**Assigned task**
Produce an exact transcription of the data, with the images left out.

**Data provided**
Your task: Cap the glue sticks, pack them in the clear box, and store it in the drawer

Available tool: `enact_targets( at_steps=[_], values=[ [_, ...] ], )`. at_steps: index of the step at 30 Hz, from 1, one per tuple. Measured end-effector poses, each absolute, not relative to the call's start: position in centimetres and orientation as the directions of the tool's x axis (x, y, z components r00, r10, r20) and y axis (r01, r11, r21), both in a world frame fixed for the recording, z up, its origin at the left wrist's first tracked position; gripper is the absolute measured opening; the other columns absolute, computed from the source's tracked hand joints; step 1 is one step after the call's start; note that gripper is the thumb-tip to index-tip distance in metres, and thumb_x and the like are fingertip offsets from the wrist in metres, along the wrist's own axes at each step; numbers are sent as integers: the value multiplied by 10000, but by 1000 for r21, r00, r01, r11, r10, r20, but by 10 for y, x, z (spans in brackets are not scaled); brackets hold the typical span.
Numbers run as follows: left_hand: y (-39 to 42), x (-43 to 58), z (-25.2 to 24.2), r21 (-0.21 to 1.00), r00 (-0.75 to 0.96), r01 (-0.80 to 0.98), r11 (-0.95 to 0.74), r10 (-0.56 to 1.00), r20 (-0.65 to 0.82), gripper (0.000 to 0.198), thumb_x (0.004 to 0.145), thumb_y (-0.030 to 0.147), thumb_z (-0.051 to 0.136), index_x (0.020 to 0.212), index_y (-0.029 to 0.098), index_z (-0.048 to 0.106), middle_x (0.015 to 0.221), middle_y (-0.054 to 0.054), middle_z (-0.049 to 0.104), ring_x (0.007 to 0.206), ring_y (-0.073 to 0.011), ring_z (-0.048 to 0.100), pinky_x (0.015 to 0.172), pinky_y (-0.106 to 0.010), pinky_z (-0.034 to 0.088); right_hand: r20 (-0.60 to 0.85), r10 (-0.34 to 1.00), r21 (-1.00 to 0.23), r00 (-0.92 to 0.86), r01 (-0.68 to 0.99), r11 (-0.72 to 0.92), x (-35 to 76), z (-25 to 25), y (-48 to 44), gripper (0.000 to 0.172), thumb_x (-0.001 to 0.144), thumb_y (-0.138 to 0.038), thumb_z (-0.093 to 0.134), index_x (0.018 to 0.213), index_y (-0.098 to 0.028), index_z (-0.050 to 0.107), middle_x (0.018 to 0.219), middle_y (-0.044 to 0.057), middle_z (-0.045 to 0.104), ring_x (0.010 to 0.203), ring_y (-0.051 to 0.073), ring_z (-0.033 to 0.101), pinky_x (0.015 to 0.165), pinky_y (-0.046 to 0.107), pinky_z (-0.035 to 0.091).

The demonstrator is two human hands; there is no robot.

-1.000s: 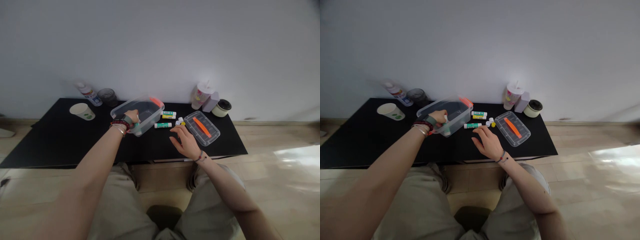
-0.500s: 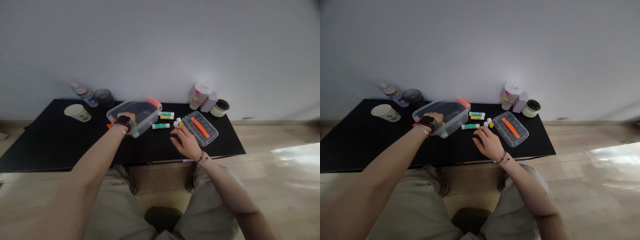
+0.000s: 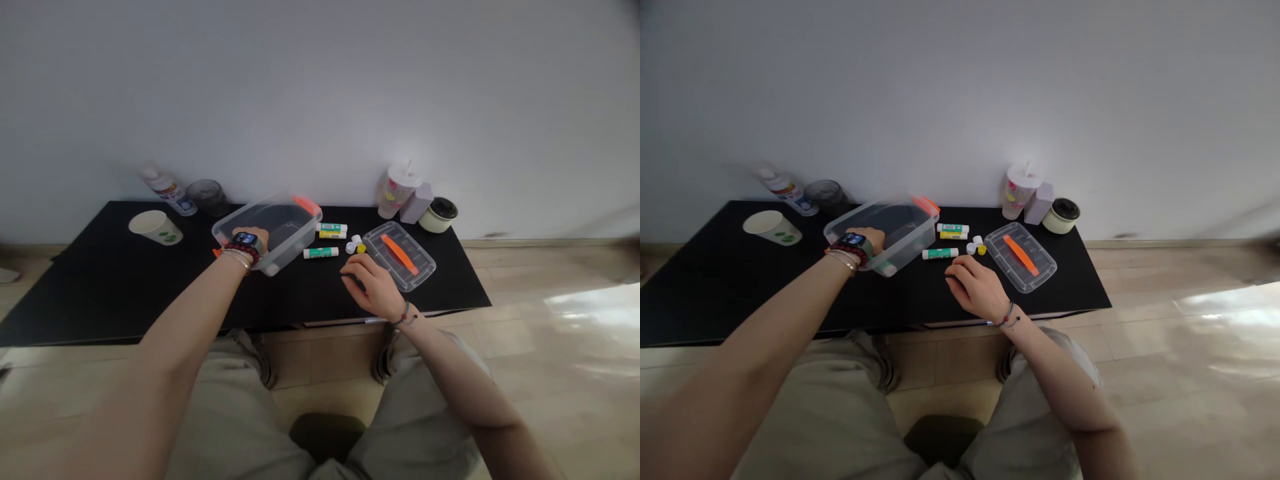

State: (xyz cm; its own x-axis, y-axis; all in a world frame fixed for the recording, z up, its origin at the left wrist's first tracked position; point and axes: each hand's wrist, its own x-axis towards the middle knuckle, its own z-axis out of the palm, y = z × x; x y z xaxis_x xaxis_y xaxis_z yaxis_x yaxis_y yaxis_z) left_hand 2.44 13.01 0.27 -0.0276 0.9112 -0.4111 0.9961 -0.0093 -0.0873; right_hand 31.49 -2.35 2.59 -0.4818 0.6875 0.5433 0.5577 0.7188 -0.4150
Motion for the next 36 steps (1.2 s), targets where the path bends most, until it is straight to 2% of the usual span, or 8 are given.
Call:
enact_targets(
  at_steps=[6, 9, 11, 13, 17, 22, 29, 36],
  values=[
    [133, 22, 12, -18, -17, 1000, 12, 948, -317, 246, 782, 281, 720, 950, 101, 717, 969, -168, 731, 966, -313, 663, 851, -462, 498, 575, 674, -396, -463, 563, 725, 318, 28, -22, 126, 977, -210, 494, 1037, -214, 605, 1039, 93, 632, 951, 193, 642, 792, 319, 556],
    [121, 40, 25, 125, 22, 992, -28, 999, 50, 309, 951, 351, 490, 1123, 180, 682, 1122, -148, 696, 1091, -291, 619, 898, -421, 473, 619, 682, -409, -390, 581, 704, 322, 29, -18, 110, 967, -189, 501, 1003, -216, 602, 1011, 88, 635, 908, 184, 635, 736, 301, 539],
    [105, 62, 28, 226, 98, 956, -189, 927, 363, 332, 982, 320, 413, 1160, 189, 661, 1149, -137, 678, 1118, -273, 595, 935, -409, 450, 642, 703, -443, -308, 599, 667, 326, 30, -15, 101, 961, -183, 504, 973, -219, 597, 992, 79, 633, 839, 170, 619, 697, 294, 520],
    [88, 88, 21, 201, 282, 889, -411, 838, 467, 317, 979, 291, 416, 1143, 187, 668, 1130, -124, 678, 1092, -265, 591, 938, -405, 445, 648, 729, -485, -222, 618, 619, 331, 31, -10, 90, 955, -187, 508, 943, -219, 591, 965, 66, 626, 741, 151, 578, 663, 294, 497],
    [65, 127, -20, 99, 599, 745, -659, 727, 335, 322, 960, 216, 453, 1218, 170, 641, 1203, -124, 663, 1123, -258, 584, 930, -388, 447, 644, 759, -526, -98, 663, 532, 340, 30, 0, 89, 947, -218, 515, 886, -211, 578, 877, 40, 589, 646, 137, 491, 638, 297, 462],
    [65, 135, -74, 71, 419, 897, -436, 891, 175, 467, 917, 220, 537, 1365, 89, 525, 1380, -204, 554, 1268, -333, 496, 988, -450, 405, 621, 779, -539, -78, 680, 498, 349, 28, 6, 108, 949, -226, 502, 870, -209, 573, 851, 36, 571, 679, 154, 498, 645, 299, 446],
    [71, 127, -73, 92, 417, 902, -421, 907, 62, 253, 938, 220, 504, 1152, 131, 606, 1168, -192, 652, 1160, -323, 541, 962, -436, 394, 553, 822, -487, -135, 748, 450, 354, 21, 13, 114, 956, -233, 493, 947, -201, 602, 979, 78, 611, 763, 184, 567, 716, 320, 471],
    [39, 105, -31, 605, 304, 761, -236, 953, -10, 262, 894, 365, 596, 1095, 197, 578, 1113, -99, 686, 1007, -256, 646, 858, -368, 483, 414, 867, -350, -276, 831, 432, 358, -25, 56, 212, 924, -242, 526, 1070, -173, 665, 1073, 125, 614, 1028, 269, 558, 903, 397, 475]
  ],
)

**Solved exercise**
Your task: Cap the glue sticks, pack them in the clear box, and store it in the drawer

Available tool: `enact_targets( at_steps=[_], values=[ [_, ...] ], )`. at_steps: index of the step at 30 Hz, from 1, one per tuple. Measured end-effector poses, each absolute, not relative to the call's start: position in centimetres and orientation as the directions of the tool's x axis (x, y, z components r00, r10, r20) and y axis (r01, r11, r21), both in a world frame fixed for the recording, z up, its origin at the left wrist's first tracked position; gripper is the absolute measured opening; the other columns absolute, computed from the source's tracked hand joints; step 1 is one step after the call's start; note that gripper is the thumb-tip to index-tip distance in metres, and thumb_x and the like are fingertip offsets from the wrist in metres, along the wrist's own axes at each step; numbers are sent as integers: the value multiplied by 10000, but by 1000 for r21, r00, r01, r11, r10, r20, but by 10 for y, x, z (spans in brackets are not scaled); brackets hold the typical span.
Numbers run as follows: left_hand: y (-39 to 42), x (-43 to 58), z (-25.2 to 24.2), r21 (-0.21 to 1.00), r00 (-0.75 to 0.96), r01 (-0.80 to 0.98), r11 (-0.95 to 0.74), r10 (-0.56 to 1.00), r20 (-0.65 to 0.82), gripper (0.000 to 0.198), thumb_x (0.004 to 0.145), thumb_y (-0.030 to 0.147), thumb_z (-0.051 to 0.136), index_x (0.020 to 0.212), index_y (-0.029 to 0.098), index_z (-0.048 to 0.106), middle_x (0.015 to 0.221), middle_y (-0.054 to 0.054), middle_z (-0.049 to 0.104), ring_x (0.007 to 0.206), ring_y (-0.073 to 0.011), ring_z (-0.048 to 0.100), pinky_x (0.015 to 0.172), pinky_y (-0.106 to 0.010), pinky_z (-0.034 to 0.088); right_hand: r20 (-0.60 to 0.85), r10 (-0.34 to 1.00), r21 (-1.00 to 0.23), r00 (-0.92 to 0.86), r01 (-0.68 to 0.99), r11 (-0.72 to 0.92), x (-35 to 76), z (-25 to 25), y (-48 to 44), gripper (0.000 to 0.172), thumb_x (-0.001 to 0.144), thumb_y (-0.138 to 0.038), thumb_z (-0.093 to 0.134), index_x (0.018 to 0.213), index_y (-0.098 to 0.028), index_z (-0.050 to 0.107), middle_x (0.018 to 0.219), middle_y (-0.044 to 0.057), middle_z (-0.045 to 0.104), ring_x (0.010 to 0.203), ring_y (-0.051 to 0.073), ring_z (-0.033 to 0.101), pinky_x (0.015 to 0.165), pinky_y (-0.046 to 0.107), pinky_z (-0.035 to 0.091).

The demonstrator is two human hands; there is no robot.

-1.000s: 
-0.500s: 
+0.000s: 

State: (xyz cm; its own x-axis, y-axis; all in a world frame fixed for the recording, z up, its origin at the left wrist's first tracked position; point and axes: each hand's wrist, its own x-axis towards the middle knuckle, its own z-axis out of the palm, y = z × x; x y z xaxis_x xaxis_y xaxis_z yaxis_x yaxis_y yaxis_z) left_hand 2.44 13.01 0.27 -0.0276 0.9112 -0.4111 0.9961 -0.0093 -0.0873; right_hand 31.49 -2.35 2.59 -0.4818 0.6875 0.5433 0.5577 0.7188 -0.4150
Motion for the next 36 steps (1.2 s), targets where the path bends most, until it is straight to 2% of the usual span, or 8 are given.
Call:
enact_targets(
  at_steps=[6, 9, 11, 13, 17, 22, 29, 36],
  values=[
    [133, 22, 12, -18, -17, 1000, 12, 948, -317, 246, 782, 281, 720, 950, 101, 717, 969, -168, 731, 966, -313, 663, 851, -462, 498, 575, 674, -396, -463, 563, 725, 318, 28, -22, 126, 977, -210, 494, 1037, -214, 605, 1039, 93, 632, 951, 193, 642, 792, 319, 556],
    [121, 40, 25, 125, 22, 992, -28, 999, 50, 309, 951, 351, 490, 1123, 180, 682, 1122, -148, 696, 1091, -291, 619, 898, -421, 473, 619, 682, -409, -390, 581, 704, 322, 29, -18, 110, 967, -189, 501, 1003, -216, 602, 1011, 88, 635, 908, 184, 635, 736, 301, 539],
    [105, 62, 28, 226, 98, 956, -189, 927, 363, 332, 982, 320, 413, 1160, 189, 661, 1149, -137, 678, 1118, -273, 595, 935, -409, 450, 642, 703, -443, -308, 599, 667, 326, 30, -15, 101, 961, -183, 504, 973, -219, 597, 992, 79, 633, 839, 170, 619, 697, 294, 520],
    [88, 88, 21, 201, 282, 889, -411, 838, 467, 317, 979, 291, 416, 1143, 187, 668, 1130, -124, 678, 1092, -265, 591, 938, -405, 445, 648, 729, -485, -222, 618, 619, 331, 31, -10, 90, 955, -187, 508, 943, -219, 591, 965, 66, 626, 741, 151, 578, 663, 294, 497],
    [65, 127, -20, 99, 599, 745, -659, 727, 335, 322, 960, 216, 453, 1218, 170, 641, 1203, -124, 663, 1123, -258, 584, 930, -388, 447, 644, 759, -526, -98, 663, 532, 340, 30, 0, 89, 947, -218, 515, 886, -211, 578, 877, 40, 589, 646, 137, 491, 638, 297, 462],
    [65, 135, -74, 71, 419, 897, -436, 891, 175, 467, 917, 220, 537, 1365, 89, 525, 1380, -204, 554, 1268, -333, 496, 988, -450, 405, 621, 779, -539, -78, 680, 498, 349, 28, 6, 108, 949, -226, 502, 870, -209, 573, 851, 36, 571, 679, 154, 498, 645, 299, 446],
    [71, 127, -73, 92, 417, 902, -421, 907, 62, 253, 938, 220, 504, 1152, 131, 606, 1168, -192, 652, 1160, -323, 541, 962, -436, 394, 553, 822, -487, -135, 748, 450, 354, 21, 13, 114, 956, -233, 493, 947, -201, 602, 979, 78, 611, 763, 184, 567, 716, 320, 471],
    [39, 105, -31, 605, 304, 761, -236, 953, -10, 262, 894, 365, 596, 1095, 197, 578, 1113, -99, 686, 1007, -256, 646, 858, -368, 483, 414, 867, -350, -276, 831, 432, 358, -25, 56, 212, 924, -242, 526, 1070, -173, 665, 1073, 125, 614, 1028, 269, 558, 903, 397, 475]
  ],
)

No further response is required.